Please print the data that follows, keeping every line exact.

RECORDED INFORMATION |
::::

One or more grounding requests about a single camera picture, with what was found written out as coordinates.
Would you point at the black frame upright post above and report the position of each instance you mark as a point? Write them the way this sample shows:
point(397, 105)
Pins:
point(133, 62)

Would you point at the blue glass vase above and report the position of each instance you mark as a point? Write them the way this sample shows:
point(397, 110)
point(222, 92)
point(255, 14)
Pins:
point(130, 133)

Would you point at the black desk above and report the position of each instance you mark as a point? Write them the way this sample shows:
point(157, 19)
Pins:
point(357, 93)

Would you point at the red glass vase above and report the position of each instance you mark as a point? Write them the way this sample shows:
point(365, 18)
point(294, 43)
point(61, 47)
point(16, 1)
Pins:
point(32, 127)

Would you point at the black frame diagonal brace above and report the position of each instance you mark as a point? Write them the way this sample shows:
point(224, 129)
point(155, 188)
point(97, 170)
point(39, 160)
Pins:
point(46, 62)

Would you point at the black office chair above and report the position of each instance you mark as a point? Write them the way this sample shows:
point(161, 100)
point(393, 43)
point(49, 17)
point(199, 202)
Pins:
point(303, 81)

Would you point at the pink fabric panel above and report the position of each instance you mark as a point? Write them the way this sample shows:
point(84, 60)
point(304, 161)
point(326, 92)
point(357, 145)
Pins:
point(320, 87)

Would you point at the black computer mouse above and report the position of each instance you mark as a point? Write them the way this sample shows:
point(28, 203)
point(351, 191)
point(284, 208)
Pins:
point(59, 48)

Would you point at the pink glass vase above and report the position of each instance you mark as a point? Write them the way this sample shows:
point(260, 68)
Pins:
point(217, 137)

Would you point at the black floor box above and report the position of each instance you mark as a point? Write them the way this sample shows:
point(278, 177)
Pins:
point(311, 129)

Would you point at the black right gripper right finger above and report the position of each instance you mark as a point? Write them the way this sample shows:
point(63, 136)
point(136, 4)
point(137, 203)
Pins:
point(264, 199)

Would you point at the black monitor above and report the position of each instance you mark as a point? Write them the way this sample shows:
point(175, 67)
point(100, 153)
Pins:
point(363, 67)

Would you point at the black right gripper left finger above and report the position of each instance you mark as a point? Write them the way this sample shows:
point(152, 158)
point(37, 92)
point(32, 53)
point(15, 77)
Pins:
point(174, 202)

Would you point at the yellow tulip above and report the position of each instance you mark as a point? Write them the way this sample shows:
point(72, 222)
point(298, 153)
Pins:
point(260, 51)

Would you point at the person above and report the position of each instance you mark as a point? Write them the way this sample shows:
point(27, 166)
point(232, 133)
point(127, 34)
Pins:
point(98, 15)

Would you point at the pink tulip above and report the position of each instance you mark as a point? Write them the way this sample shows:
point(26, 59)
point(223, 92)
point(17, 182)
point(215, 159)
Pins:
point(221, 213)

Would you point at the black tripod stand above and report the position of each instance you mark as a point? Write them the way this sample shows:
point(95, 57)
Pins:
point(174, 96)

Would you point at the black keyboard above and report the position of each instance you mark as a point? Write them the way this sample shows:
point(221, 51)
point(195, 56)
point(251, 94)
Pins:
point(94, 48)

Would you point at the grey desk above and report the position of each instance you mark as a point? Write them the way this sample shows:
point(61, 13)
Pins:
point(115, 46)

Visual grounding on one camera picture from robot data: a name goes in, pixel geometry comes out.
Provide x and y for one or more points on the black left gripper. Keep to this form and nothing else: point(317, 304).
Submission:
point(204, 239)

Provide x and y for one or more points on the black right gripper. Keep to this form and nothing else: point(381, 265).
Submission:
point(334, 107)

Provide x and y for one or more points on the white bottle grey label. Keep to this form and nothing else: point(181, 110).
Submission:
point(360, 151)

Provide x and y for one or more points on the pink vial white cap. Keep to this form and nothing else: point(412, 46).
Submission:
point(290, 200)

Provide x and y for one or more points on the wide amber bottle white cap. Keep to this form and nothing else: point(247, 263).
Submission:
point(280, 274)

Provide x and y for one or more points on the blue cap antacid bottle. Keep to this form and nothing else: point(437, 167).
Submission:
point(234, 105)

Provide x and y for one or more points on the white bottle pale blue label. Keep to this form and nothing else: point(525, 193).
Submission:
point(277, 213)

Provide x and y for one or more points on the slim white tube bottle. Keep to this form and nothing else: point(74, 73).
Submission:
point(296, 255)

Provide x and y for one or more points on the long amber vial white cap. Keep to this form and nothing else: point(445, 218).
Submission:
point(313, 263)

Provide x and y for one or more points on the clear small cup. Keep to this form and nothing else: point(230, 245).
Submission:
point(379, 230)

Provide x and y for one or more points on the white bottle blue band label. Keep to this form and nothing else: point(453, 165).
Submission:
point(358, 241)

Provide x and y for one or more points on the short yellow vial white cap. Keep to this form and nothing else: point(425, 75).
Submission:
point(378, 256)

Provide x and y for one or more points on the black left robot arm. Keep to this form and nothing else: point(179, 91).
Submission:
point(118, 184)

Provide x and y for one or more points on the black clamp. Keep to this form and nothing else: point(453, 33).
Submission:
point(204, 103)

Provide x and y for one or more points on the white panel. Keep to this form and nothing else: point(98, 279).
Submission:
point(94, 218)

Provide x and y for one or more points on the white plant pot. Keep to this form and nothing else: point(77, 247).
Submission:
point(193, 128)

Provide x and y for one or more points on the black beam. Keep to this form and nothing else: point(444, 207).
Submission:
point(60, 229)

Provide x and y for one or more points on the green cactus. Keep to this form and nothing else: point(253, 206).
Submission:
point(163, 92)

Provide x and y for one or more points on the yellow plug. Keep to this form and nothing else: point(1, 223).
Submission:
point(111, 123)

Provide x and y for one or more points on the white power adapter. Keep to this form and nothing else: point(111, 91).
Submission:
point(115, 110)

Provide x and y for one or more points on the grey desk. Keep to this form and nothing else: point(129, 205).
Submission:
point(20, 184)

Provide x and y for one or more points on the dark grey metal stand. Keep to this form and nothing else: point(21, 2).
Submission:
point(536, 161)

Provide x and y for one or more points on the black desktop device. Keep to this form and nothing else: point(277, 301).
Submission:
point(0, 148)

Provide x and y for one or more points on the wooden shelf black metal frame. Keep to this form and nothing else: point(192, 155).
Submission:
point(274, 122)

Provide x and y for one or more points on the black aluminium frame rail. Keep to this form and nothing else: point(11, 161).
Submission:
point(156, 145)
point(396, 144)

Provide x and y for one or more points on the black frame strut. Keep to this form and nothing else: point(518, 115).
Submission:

::::

RESULT |
One or more grounding requests about a single camera picture, with what was found written out as coordinates.
Would you point at the black frame upright post above and report the position of each instance you mark as a point? Write them the way this sample shows:
point(397, 105)
Pins:
point(133, 62)

Would you point at the blue glass vase above and report the position of each instance you mark as a point? Write them the way this sample shows:
point(397, 110)
point(222, 92)
point(255, 14)
Pins:
point(130, 133)

Would you point at the black desk above and report the position of each instance you mark as a point? Write them the way this sample shows:
point(157, 19)
Pins:
point(357, 93)

Would you point at the red glass vase above and report the position of each instance you mark as a point? Write them the way this sample shows:
point(365, 18)
point(294, 43)
point(61, 47)
point(16, 1)
Pins:
point(32, 127)

Would you point at the black frame diagonal brace above and report the position of each instance you mark as a point? Write them the way this sample shows:
point(224, 129)
point(155, 188)
point(97, 170)
point(39, 160)
Pins:
point(46, 62)

Would you point at the black office chair above and report the position of each instance you mark as a point? Write them the way this sample shows:
point(161, 100)
point(393, 43)
point(49, 17)
point(199, 202)
Pins:
point(303, 81)

Would you point at the pink fabric panel above and report the position of each instance you mark as a point? Write them the way this sample shows:
point(84, 60)
point(304, 161)
point(326, 92)
point(357, 145)
Pins:
point(320, 87)

Would you point at the black computer mouse above and report the position of each instance you mark as a point? Write them the way this sample shows:
point(28, 203)
point(351, 191)
point(284, 208)
Pins:
point(59, 48)

Would you point at the pink glass vase above and report the position of each instance you mark as a point? Write them the way this sample shows:
point(260, 68)
Pins:
point(217, 137)

Would you point at the black floor box above and report the position of each instance you mark as a point? Write them the way this sample shows:
point(278, 177)
Pins:
point(311, 129)

Would you point at the black right gripper right finger above and report the position of each instance you mark as a point? Write them the way this sample shows:
point(63, 136)
point(136, 4)
point(137, 203)
Pins:
point(264, 199)

Would you point at the black monitor above and report the position of each instance you mark as a point? Write them the way this sample shows:
point(175, 67)
point(100, 153)
Pins:
point(363, 67)

Would you point at the black right gripper left finger above and report the position of each instance you mark as a point? Write them the way this sample shows:
point(152, 158)
point(37, 92)
point(32, 53)
point(15, 77)
Pins:
point(174, 202)

Would you point at the yellow tulip above and report the position of each instance you mark as a point? Write them the way this sample shows:
point(72, 222)
point(298, 153)
Pins:
point(260, 51)

Would you point at the person above and report the position of each instance you mark as a point? Write them the way this sample shows:
point(27, 166)
point(232, 133)
point(127, 34)
Pins:
point(98, 15)

Would you point at the pink tulip above and report the position of each instance you mark as a point? Write them the way this sample shows:
point(26, 59)
point(223, 92)
point(17, 182)
point(215, 159)
Pins:
point(221, 213)

Would you point at the black tripod stand above and report the position of each instance you mark as a point? Write them the way this sample shows:
point(95, 57)
Pins:
point(174, 96)

Would you point at the black keyboard above and report the position of each instance you mark as a point? Write them the way this sample shows:
point(221, 51)
point(195, 56)
point(251, 94)
Pins:
point(94, 48)

Would you point at the grey desk above and report the position of each instance you mark as a point? Write them the way this sample shows:
point(61, 13)
Pins:
point(115, 46)

Visual grounding on one camera picture from robot data: a name goes in, pixel geometry comes out.
Provide x and y for one or more points on the black left gripper. Keep to this form and nothing else: point(317, 304).
Submission:
point(204, 239)

Provide x and y for one or more points on the black right gripper. Keep to this form and nothing else: point(381, 265).
Submission:
point(334, 107)

Provide x and y for one or more points on the white bottle grey label. Keep to this form and nothing else: point(181, 110).
Submission:
point(360, 151)

Provide x and y for one or more points on the pink vial white cap. Keep to this form and nothing else: point(412, 46).
Submission:
point(290, 200)

Provide x and y for one or more points on the wide amber bottle white cap. Keep to this form and nothing else: point(247, 263).
Submission:
point(280, 274)

Provide x and y for one or more points on the blue cap antacid bottle. Keep to this form and nothing else: point(437, 167).
Submission:
point(234, 105)

Provide x and y for one or more points on the white bottle pale blue label. Keep to this form and nothing else: point(525, 193).
Submission:
point(277, 213)

Provide x and y for one or more points on the slim white tube bottle. Keep to this form and nothing else: point(74, 73).
Submission:
point(296, 255)

Provide x and y for one or more points on the long amber vial white cap. Keep to this form and nothing else: point(445, 218).
Submission:
point(313, 263)

Provide x and y for one or more points on the clear small cup. Keep to this form and nothing else: point(230, 245).
Submission:
point(379, 230)

Provide x and y for one or more points on the white bottle blue band label. Keep to this form and nothing else: point(453, 165).
Submission:
point(358, 241)

Provide x and y for one or more points on the short yellow vial white cap. Keep to this form and nothing else: point(425, 75).
Submission:
point(378, 256)

Provide x and y for one or more points on the black left robot arm. Keep to this form and nothing else: point(179, 91).
Submission:
point(118, 184)

Provide x and y for one or more points on the black clamp. Keep to this form and nothing else: point(453, 33).
Submission:
point(204, 103)

Provide x and y for one or more points on the white panel. Keep to this form and nothing else: point(98, 279).
Submission:
point(94, 218)

Provide x and y for one or more points on the white plant pot. Keep to this form and nothing else: point(77, 247).
Submission:
point(193, 128)

Provide x and y for one or more points on the black beam. Keep to this form and nothing else: point(444, 207).
Submission:
point(60, 229)

Provide x and y for one or more points on the green cactus. Keep to this form and nothing else: point(253, 206).
Submission:
point(163, 92)

Provide x and y for one or more points on the yellow plug. Keep to this form and nothing else: point(1, 223).
Submission:
point(111, 123)

Provide x and y for one or more points on the white power adapter. Keep to this form and nothing else: point(111, 91).
Submission:
point(115, 110)

Provide x and y for one or more points on the grey desk. Keep to this form and nothing else: point(129, 205).
Submission:
point(20, 184)

Provide x and y for one or more points on the dark grey metal stand. Keep to this form and nothing else: point(21, 2).
Submission:
point(536, 161)

Provide x and y for one or more points on the black desktop device. Keep to this form and nothing else: point(277, 301).
Submission:
point(0, 148)

Provide x and y for one or more points on the wooden shelf black metal frame. Keep to this form and nothing else: point(192, 155).
Submission:
point(274, 122)

Provide x and y for one or more points on the black aluminium frame rail. Keep to this form and nothing else: point(11, 161).
Submission:
point(156, 145)
point(396, 144)

Provide x and y for one or more points on the black frame strut. Keep to this form and nothing else: point(518, 115).
Submission:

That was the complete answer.